A Food for Thought: How to Share Data Among Services in a Microservice World (part 2)
A microservice architecture is all about transferring data from one service to another.
Overview
In the previous article, we already discussed data sharing between services in the microservice architecture world. We talked about Direct Database Connection sharing and HTTP call mechanism.
Now we continue with the third and last option for this topic.
Messaging and/or Streams
The last option in today’s article is using messaging system. Because the almost similar between messaging and streams, I will put them into one sub-section.

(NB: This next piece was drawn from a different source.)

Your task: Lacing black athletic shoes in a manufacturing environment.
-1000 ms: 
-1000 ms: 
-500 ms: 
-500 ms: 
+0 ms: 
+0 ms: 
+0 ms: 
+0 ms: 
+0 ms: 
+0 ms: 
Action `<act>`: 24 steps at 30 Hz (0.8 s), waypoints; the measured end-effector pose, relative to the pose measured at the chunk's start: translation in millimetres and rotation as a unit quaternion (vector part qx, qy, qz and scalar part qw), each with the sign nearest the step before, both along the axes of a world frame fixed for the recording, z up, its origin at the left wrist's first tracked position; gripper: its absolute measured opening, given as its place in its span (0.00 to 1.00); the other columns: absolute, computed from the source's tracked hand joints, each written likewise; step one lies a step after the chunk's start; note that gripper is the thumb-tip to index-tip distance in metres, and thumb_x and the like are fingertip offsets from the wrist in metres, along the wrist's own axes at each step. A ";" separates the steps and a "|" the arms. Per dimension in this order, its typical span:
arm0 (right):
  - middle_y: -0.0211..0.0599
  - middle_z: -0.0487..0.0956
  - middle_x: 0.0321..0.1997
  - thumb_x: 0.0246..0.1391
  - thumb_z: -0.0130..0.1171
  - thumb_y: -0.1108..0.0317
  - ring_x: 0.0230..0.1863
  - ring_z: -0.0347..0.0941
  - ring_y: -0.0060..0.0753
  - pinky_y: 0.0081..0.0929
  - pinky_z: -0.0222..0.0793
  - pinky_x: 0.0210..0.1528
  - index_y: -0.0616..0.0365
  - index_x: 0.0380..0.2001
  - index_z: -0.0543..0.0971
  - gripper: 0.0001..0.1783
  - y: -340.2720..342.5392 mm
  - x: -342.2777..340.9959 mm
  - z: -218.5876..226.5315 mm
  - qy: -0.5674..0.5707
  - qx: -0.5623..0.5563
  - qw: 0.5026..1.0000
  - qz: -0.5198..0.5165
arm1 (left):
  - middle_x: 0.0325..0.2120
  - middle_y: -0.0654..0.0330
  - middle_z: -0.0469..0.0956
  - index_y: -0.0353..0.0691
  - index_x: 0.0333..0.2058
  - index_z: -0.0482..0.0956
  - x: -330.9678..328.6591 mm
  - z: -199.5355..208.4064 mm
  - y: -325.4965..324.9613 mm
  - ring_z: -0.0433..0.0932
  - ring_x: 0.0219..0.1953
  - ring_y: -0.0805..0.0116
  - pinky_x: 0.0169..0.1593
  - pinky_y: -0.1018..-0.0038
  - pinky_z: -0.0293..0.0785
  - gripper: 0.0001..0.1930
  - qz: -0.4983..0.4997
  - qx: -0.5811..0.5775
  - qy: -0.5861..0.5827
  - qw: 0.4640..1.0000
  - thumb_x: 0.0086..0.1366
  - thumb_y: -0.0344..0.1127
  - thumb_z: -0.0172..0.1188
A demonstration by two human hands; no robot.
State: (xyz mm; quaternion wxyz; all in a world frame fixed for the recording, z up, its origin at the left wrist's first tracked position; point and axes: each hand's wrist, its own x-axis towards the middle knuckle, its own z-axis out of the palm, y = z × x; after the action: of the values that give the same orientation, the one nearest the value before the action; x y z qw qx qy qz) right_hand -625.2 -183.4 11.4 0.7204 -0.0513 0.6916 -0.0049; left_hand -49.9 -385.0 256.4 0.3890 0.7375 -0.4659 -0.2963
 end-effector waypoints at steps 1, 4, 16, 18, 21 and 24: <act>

tl;dr: I am just lazy to split them.
In this approach, every Payment Service writes down their transactions into a specific topic. Let say CC-PAYMENT
for credit card payment topic and BANK-TRANSFER-PAYMENT
for bank transfer topic. Moreover, each Payment Service has its stream API. The main purpose of each stream API is to transform different payment payloads into a single common payment data. Then store it back into PAYMENT-OUTPUT
topic.
After the payment data is stored into the topic, we can build another stream API or KSQL to transform and aggregate all of them to produce the last five transaction information per customer. Then we store the information back to another topic, let say PAYMENT-TRX-AGGR
topic. And Customer Service can fetch the information later and store it into its own database (or elsewhere).
De-coupling Architecture
With this approach, we can handle previous issues with the HTTP call mechanism. For instance, whenever there is a new payment channel, we only focus on developing the new one. In the Customer Service perspective, they even do not know whether there is a new payment channel or not. It is totally transparent. As long as the new service writes the information into the PAYMENT-OUTPUT
topic, the aggregation will take place itself.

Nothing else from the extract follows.